The wisdom they offer is solid, conventional stuff (“ Mesure ys tresure"; "Of elther

men ye shall your myrrour make"), although in these particular circumstances some

of it may be tongue-in-cheek (“rule your body with a good diet”). The speech of the

fifth philosopher in favour of generosity may be specifically appropriate to the

auspices of the performance; the recommendations of the seventh in favour of

periodic relaxation certainly are:

Who that lakketh rest may nat long endure;

Therefore among take your ease and dysport,

Delyte yow neuer in besynes ne cure

But that other whyle ye may eft resort

To play, recreacion, and comfort. (11.71-75)

As if to prove the point, the general and individual presentations over, the Nuncius

announces that the show will conclude with a song:

And in your presence afore her passage,

They purpose all afore yaw for to syng,

Yef to your hyghnes hit myght be plesyng. (11. 82-84)

Just what song is not specified; presumably anything traditional would do.

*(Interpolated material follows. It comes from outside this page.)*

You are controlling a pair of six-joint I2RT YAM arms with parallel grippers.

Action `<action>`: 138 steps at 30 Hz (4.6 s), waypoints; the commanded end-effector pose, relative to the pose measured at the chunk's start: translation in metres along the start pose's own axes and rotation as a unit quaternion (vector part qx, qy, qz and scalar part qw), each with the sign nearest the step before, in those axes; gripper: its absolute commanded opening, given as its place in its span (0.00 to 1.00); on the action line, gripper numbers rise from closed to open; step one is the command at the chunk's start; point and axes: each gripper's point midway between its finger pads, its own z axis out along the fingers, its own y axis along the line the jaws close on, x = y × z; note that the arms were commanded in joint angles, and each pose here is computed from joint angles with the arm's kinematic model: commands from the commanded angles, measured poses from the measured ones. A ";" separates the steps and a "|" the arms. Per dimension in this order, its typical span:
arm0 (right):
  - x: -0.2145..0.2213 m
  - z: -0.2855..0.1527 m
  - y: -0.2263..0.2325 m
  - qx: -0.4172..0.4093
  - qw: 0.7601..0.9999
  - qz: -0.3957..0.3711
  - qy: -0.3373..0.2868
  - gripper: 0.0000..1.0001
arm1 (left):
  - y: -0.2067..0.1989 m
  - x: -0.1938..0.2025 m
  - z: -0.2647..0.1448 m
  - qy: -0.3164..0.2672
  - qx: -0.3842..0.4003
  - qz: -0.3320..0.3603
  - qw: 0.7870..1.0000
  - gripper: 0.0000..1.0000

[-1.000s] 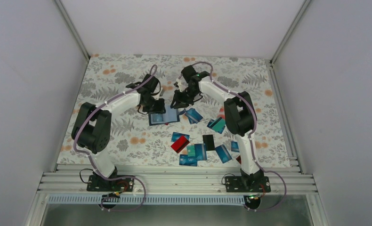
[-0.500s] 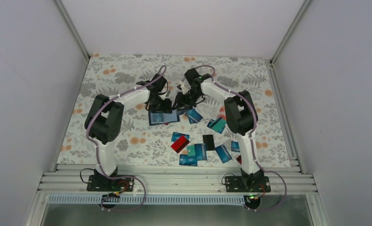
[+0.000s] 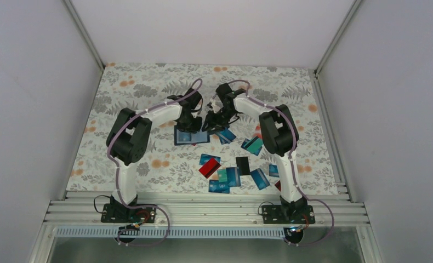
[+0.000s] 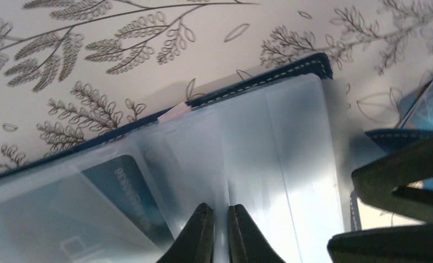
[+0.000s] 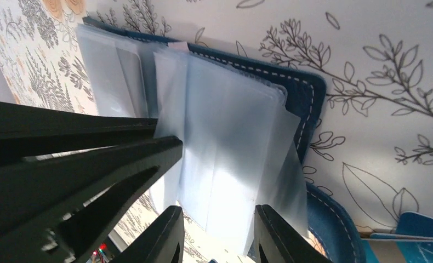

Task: Put the credit cards into the card holder

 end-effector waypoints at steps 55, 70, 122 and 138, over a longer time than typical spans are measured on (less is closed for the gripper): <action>0.000 0.008 0.056 -0.147 0.988 -0.028 0.033 0.04 | 0.002 -0.010 -0.080 -0.086 0.105 -0.064 0.989 0.27; -0.015 0.046 0.076 -0.180 0.981 -0.015 0.072 0.24 | 0.021 0.042 -0.098 -0.111 0.130 -0.068 0.983 0.28; 0.007 -0.030 0.025 -0.149 0.988 -0.043 0.003 0.23 | -0.006 0.017 -0.011 0.013 0.096 0.045 0.994 0.28; 0.016 0.025 -0.029 -0.051 0.998 0.007 0.043 0.16 | 0.018 0.020 -0.023 -0.015 0.058 0.039 0.997 0.27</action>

Somewhere in between -- with dramatic qualities sufficiently substantial, but

sufficiently obscured, to warrant explication -- are the carols which seem to be

associated with ceremonial performances in the context of a household’s Christmas

revels. Although surviving in different sources, they can indeed be arranged into a

calendrical sequence, opening with a carol whose burden places it at the very

beginning of the revels season:

Farewele, Aduent; Cristemas is cum;

Farewele fro vs both alle and surne.48

The stanzas themselves suggest very strongly that the Advent taken leave of is not an

15

abstract personification but a figure, perhaps dressed in penitential garb, ceremonially

(if perhaps unceremoniously) expulsed from the venue of the feasting:

Thou maist not dwelle with none eastate;

Therfore with vs thou playest chekmate.

Go hens, or we will breke thy pate!

This tyme of Cristes feest natall

We will be mery, grete and small,

And thou shalt goo oute of this halle.

That the Christmas who “is cum" was also mimetically represented (perhaps by the

16

household or institution's Christmas King or Lord of Misrule) is confirmed by a

further text, which preserves, if indirectly, a dialogue between “Sir Christmas",

apparently at the door, and someone inside the banqueting hall.49 The burden is

evidently designed for performance par personnages (I have put Christmas's lines in

italics):

"Nowell, nowell, nowell, nowell."

"Who ys there that syngith so, Nowell, nowell, nowell?”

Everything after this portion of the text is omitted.